It is well known that type 1 and 2 diabetes increase the risk of heart attack and stroke. Previous research has also identified the clearest cardiometabolic risk factors in this context, such as obesity, lipid disorders, and high blood pressure.
How diabetes and cardiometabolic risk factors affect blood vessels outside central organs, such as the heart and brain, in more peripheral vessels has not been examined to such an extent.

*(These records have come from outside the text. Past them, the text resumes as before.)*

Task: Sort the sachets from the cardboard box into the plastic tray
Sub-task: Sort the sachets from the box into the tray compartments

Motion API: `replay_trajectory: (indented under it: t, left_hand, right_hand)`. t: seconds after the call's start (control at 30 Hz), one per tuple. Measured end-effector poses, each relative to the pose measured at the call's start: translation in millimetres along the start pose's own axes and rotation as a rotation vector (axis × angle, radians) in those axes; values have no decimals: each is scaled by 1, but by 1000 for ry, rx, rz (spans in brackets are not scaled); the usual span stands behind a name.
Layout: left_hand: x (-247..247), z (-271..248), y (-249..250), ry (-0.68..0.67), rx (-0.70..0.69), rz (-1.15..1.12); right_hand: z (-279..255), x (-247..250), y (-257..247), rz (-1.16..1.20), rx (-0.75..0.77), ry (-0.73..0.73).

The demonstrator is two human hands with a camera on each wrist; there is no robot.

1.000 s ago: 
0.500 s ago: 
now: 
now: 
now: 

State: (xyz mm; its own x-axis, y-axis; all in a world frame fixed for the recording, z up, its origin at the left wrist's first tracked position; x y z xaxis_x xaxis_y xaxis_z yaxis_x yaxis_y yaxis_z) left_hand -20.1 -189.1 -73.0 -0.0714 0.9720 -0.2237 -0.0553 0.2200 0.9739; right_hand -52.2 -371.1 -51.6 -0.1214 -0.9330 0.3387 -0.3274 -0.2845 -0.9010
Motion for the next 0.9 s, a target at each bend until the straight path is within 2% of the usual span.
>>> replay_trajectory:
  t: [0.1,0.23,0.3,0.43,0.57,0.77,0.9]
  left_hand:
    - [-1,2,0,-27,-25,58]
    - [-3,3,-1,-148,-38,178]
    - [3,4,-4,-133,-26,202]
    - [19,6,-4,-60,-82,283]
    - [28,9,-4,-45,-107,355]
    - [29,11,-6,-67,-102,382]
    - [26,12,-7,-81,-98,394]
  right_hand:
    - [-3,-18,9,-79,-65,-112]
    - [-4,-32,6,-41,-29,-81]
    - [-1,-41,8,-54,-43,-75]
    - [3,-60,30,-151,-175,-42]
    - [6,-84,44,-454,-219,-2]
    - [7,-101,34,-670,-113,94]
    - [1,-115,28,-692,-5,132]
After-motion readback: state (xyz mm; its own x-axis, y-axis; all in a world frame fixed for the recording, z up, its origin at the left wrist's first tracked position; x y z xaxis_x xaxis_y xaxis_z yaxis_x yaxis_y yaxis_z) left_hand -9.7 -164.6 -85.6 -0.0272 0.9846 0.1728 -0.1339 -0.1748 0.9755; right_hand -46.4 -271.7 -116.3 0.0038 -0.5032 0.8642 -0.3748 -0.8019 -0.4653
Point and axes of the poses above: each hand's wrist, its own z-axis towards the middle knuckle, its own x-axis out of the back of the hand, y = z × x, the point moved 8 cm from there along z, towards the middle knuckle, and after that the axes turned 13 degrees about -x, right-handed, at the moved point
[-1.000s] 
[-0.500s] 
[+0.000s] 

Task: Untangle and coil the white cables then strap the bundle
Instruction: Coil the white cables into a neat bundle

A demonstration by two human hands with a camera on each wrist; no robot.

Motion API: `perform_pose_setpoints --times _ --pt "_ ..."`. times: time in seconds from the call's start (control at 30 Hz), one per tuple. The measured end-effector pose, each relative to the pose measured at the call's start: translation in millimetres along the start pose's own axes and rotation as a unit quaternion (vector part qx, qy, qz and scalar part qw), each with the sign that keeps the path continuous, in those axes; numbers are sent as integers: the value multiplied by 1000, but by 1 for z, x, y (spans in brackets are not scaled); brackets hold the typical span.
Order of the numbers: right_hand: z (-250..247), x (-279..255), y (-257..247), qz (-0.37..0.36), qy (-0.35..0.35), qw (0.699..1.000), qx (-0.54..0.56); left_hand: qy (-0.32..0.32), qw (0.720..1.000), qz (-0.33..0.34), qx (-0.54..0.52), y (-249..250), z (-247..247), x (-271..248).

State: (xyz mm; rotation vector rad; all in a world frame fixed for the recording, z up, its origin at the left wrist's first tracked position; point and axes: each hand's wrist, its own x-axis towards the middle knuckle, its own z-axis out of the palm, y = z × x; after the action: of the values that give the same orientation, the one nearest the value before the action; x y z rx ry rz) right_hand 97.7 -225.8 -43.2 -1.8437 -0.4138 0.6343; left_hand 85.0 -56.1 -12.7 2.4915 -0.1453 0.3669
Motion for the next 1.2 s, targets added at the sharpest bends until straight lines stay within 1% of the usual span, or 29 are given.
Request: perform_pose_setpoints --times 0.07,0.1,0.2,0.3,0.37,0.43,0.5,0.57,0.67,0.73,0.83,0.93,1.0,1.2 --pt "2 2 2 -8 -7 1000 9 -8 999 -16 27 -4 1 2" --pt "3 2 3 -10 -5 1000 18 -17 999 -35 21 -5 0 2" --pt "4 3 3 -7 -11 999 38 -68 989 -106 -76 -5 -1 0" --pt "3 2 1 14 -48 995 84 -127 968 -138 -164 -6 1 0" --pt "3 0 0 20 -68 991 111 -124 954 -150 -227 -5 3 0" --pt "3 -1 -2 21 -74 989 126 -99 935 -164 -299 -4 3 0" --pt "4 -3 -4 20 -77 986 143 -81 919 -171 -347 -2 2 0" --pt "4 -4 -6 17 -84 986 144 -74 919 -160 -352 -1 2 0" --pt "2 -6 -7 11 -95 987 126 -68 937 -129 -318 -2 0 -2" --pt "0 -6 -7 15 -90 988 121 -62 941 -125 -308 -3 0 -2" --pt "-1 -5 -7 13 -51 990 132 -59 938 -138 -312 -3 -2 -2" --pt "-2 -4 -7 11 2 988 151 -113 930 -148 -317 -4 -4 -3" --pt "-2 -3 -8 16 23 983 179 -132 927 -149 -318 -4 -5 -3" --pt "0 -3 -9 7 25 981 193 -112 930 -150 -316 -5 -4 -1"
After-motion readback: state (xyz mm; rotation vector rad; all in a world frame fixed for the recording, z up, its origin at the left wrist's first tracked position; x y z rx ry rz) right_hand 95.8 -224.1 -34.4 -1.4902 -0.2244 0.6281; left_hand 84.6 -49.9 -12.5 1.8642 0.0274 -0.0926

However, these risks have now been studied in two articles published in The Lancet Regional Health – Europe.
The researchers studied two decades of disease trends for virtually all peripheral arterial diseases, focusing on long-term trends, control of modifiable risk factors, optimal levels for cardiometabolic risk factors, and the relative importance of selected risk factors.
Fewer complications over time
The studies include data on 34,263 individuals with type 1 diabetes and 655,250 individuals with type 2 diabetes from the Swedish National Diabetes Register between 2001 and 2020. For comparison, register data on 2,676,227 individuals without diabetes from the general population was also included.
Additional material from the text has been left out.